| Requirement |
Lines from the one containing "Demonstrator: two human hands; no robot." through the end of the material are to be retyped exactly; do not copy pictures.

| Available data |
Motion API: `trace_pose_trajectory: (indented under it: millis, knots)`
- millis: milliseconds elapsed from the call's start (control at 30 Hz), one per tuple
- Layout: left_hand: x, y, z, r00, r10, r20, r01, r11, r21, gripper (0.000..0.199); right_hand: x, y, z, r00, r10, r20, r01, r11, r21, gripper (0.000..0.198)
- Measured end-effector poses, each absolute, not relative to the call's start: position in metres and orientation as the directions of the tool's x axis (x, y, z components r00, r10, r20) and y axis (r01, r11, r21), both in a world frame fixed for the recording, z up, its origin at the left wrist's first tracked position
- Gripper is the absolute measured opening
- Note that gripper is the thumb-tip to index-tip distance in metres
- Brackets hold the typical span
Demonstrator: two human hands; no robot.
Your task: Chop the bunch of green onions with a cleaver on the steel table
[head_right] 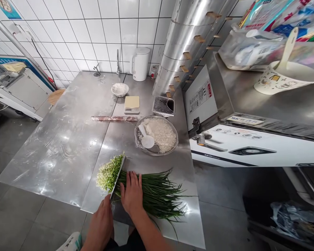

| Result |
Demonstrator: two human hands; no robot.
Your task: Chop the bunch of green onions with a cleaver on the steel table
[head_right] 

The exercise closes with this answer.